On Mon, Jan 21, 2019 at 09:42:15AM -0800, Davidlohr Bueso wrote: > diff --git a/fs/proc/task_mmu.c b/fs/proc/task_mmu.c > index 6976e17dba68..640ae8a47c73 100644 > --- a/fs/proc/task_mmu.c > +++ b/fs/proc/task_mmu.c > @@ -59,7 +59,7 @@ void task_mem(struct seq_file *m, struct mm_struct *mm) > SEQ_PUT_DEC("VmPeak:\t", hiwater_vm); > SEQ_PUT_DEC(" kB\nVmSize:\t", total_vm); > SEQ_PUT_DEC(" kB\nVmLck:\t", mm->locked_vm); > - SEQ_PUT_DEC(" kB\nVmPin:\t", mm->pinned_vm); > + SEQ_PUT_DEC(" kB\nVmPin:\t", atomic64_read(&mm->pinned_vm)); > SEQ_PUT_DEC(" kB\nVmHWM:\t", hiwater_rss); > SEQ_PUT_DEC(" kB\nVmRSS:\t", total_rss); > SEQ_PUT_DEC(" kB\nRssAnon:\t", anon); This is signed on 64b but printed as unsigned, so if some bug made pinned_vm go negative, it would appear as an obviously wrong, gigantic number. Seems ok. For this patch, you can add Reviewed-by: Daniel Jordan <daniel.m.jordan@oracle.com>
On Mon, Jan 21, 2019 at 09:42:15AM -0800, Davidlohr Bueso wrote: > Taking a sleeping lock to _only_ increment a variable is quite the > overkill, and pretty much all users do this. Furthermore, some drivers > (ie: infiniband and scif) that need pinned semantics can go to quite > some trouble to actually delay via workqueue (un)accounting for pinned > pages when not possible to acquire it. > > By making the counter atomic we no longer need to hold the mmap_sem > and can simply some code around it for pinned_vm users. The counter > is 64-bit such that we need not worry about overflows such as rdma > user input controlled from userspace. I see a number of MM people Reviewed-by this so are we good to take this in the RDMA tree now?
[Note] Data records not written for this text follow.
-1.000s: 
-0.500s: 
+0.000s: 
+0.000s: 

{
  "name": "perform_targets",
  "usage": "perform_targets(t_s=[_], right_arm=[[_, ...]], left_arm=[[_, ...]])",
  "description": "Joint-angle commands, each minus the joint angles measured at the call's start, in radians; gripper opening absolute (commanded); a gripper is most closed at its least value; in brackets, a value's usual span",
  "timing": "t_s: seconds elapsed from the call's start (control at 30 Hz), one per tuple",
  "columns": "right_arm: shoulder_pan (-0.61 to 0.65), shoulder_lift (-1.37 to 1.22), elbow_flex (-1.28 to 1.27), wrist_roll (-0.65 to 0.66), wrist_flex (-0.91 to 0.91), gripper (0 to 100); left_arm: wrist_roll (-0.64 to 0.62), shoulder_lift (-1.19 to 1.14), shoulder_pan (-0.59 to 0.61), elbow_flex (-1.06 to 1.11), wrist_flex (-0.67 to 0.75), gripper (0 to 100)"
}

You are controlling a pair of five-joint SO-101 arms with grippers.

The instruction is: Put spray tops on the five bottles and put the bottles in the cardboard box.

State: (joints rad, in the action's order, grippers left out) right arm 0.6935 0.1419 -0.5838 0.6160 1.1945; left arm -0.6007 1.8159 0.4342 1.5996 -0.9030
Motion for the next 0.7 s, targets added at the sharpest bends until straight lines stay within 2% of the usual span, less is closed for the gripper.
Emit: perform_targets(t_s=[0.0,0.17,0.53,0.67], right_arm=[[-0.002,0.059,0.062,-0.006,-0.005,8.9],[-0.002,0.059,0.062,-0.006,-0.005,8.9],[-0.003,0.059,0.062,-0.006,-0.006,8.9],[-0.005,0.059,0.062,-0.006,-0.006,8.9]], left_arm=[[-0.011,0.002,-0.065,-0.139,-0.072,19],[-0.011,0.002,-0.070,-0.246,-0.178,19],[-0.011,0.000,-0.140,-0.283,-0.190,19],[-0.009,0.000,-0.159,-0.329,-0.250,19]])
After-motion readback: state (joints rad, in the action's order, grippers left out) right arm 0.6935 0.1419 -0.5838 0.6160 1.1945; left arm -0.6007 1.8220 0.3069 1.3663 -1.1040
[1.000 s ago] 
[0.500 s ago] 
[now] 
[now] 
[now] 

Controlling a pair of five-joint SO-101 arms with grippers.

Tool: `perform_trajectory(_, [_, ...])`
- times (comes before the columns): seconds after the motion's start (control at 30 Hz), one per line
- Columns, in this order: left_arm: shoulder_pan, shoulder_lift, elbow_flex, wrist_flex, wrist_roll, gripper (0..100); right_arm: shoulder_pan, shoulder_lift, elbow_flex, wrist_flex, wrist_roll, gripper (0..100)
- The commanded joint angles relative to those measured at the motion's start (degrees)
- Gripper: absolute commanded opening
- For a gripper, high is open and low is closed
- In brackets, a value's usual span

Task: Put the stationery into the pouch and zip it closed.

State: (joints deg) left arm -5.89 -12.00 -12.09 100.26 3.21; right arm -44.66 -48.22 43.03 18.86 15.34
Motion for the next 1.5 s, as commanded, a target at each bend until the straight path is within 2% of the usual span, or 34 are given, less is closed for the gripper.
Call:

Regards, Jason
On Wed, 23 Jan 2019 11:33:53 -0700 Jason Gunthorpe <jgg@ziepe.ca> wrote: > On Mon, Jan 21, 2019 at 09:42:15AM -0800, Davidlohr Bueso wrote: > > Taking a sleeping lock to _only_ increment a variable is quite the > > overkill, and pretty much all users do this. Furthermore, some drivers > > (ie: infiniband and scif) that need pinned semantics can go to quite > > some trouble to actually delay via workqueue (un)accounting for pinned > > pages when not possible to acquire it. > > > > By making the counter atomic we no longer need to hold the mmap_sem > > and can simply some code around it for pinned_vm users. The counter > > is 64-bit such that we need not worry about overflows such as rdma > > user input controlled from userspace. > > I see a number of MM people Reviewed-by this so are we good to take > this in the RDMA tree now? Please do.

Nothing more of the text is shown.